Утром вся палата, включая пришедшего брадобрея, радостно, взахлеб, обсуждали окончательное освобождение Калуги от немцев.

Цирюльник наш только незлобно поругивался на нас за то, что смирно не сидим.

— Сами порежетесь о бритву, вертясь и челюстью щелкая, а ведь подумают, что это я квалификацию потерял.

А радоваться было чему. После, казалось бы, уже выдохшегося контрнаступления под Москвой всего два дня потребовалось Красной армии, чтобы вычистить этот город от оккупантов. Пленных взяли кучу, техники навалом… О чем своим неповторимым голосом поведал нам по проводам диктор Левитан.

— Левитан личный враг Гитлера, — просветил нас Арапетян. — Точно говорю. На нас немцы такую листовку с неба бросали. Сулили кучу денег тому, кто его приведет к ним. Один он двух дивизий стоит. Он и еще Илья Эренбург, который каждую свою статью начинает и заканчивает фразой: ''Убей немца!''.
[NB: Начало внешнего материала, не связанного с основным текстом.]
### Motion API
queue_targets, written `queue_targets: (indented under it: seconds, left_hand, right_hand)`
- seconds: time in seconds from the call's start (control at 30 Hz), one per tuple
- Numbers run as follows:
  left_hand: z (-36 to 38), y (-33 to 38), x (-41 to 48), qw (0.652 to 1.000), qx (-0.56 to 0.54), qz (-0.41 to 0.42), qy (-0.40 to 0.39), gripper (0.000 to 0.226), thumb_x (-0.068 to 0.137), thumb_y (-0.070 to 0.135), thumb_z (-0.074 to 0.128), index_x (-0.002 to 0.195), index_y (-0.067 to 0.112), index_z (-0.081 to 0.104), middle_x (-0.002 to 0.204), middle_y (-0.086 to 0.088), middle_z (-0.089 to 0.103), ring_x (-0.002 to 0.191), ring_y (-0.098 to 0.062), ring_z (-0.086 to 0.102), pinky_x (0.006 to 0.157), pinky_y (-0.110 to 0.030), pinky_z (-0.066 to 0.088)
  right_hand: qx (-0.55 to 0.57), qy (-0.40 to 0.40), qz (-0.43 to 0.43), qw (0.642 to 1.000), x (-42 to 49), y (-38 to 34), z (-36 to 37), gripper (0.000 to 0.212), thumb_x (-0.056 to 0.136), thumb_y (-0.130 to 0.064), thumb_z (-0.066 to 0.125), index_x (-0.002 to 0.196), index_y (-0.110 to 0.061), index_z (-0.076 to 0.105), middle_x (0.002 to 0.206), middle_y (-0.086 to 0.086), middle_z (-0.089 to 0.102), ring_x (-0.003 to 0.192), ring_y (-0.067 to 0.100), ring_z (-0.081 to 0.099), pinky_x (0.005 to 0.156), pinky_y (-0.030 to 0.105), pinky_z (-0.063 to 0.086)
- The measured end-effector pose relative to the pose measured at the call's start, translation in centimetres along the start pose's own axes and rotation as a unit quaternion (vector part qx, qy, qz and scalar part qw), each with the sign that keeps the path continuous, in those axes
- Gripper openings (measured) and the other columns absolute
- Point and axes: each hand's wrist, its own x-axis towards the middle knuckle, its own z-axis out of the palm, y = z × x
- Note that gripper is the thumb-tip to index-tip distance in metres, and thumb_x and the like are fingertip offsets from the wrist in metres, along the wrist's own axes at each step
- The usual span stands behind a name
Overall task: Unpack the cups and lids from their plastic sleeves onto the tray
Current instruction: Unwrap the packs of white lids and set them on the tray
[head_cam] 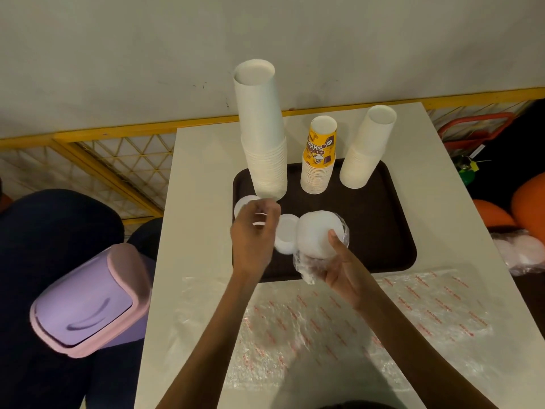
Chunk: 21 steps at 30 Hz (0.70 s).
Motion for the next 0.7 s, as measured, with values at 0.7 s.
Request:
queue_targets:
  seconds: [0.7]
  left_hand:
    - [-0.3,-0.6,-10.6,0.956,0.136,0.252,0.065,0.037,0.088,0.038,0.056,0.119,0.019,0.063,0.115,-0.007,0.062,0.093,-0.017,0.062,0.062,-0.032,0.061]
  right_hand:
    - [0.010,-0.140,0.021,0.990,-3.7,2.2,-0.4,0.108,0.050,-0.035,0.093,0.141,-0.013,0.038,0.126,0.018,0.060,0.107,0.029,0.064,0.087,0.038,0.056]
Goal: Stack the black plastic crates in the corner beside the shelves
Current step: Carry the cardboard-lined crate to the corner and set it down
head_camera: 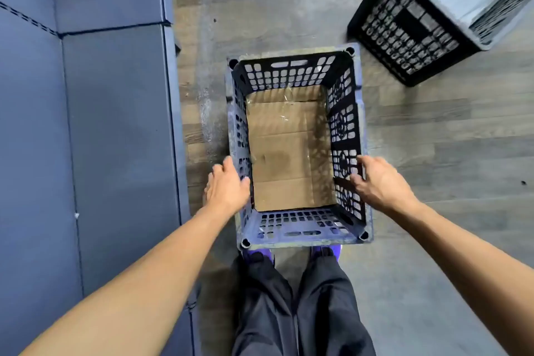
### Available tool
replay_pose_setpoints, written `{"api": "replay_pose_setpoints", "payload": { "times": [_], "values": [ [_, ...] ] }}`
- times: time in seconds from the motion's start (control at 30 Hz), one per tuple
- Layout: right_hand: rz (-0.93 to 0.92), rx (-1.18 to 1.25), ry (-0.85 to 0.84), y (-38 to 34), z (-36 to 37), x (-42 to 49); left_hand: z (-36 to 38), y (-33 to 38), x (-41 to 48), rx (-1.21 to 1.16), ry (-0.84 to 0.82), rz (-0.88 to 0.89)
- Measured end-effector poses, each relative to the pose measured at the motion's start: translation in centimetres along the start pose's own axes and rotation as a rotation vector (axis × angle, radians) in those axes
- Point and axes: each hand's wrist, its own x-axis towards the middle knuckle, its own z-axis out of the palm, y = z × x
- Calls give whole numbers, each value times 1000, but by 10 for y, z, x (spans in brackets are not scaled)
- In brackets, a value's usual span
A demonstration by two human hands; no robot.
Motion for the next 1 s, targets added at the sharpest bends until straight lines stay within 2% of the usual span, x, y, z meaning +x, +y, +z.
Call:
{"api": "replay_pose_setpoints", "payload": {
  "times": [0.13, 0.23, 0.4, 0.53, 0.67, 0.83, 1.0],
  "values": [
    [80, 12, 18, 7, 14, 28, 9, -2, 40, -63, -3, -98],
    [99, 6, 24, 9, 31, 43, 16, 1, 58, -81, -10, -92],
    [109, -67, 187, 2, 36, 64, 22, 11, 76, -72, 15, -134],
    [237, 124, 105, -1, 34, 84, 22, 15, 83, -75, 110, -154],
    [322, 219, 56, 3, 20, 89, 18, 14, 88, -64, 106, -174],
    [254, 160, 96, 14, 2, 69, 4, 17, 70, -6, 166, -150],
    [178, 98, 175, 15, -49, 26, -43, 39, 19, 49, 205, -136]
  ]
}}
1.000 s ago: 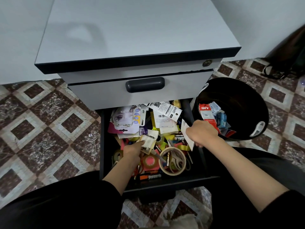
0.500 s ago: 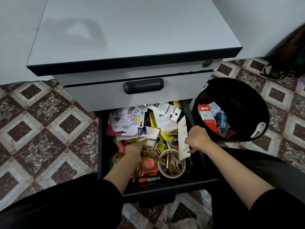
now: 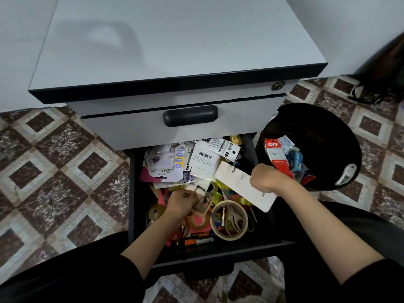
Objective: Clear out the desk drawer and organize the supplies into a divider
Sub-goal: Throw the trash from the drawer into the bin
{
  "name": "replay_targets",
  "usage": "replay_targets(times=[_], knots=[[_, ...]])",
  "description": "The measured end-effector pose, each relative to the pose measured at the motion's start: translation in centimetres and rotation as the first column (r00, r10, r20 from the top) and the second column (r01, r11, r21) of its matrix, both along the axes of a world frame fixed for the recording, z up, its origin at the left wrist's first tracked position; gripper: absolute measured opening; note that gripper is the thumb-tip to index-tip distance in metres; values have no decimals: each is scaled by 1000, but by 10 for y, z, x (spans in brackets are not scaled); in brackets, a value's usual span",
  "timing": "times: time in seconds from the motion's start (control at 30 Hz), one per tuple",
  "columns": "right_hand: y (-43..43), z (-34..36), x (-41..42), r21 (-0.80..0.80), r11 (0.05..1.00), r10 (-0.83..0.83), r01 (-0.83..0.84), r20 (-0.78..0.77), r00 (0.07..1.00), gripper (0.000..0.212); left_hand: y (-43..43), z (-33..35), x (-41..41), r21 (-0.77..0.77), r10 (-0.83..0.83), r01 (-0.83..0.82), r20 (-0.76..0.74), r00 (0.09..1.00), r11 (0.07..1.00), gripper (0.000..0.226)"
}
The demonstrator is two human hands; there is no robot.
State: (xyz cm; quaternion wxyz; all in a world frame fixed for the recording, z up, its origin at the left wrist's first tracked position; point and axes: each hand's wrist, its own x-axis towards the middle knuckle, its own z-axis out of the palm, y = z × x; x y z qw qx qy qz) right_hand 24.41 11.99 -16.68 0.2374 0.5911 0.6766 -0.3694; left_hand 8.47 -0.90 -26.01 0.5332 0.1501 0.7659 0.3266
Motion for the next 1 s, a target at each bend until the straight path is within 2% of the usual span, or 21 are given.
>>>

А я подумал, что эти личные враги Гитлера также оказались русские национал-большевики. Причем перестроились они раньше ЦК партии и ГлавПУРа.

До завтрака еще, под радио-аккомпанемент из черной тарелки русского струнного оркестра народных инструментов, мне неожиданно выдали новый ненадеванный еще халат и новую смену белья. И теплые войлочные тапочки подшитые кожей. Высокие — до щиколоток. Что удивительно сразу пару. Значит, гипс все же планируют снимать.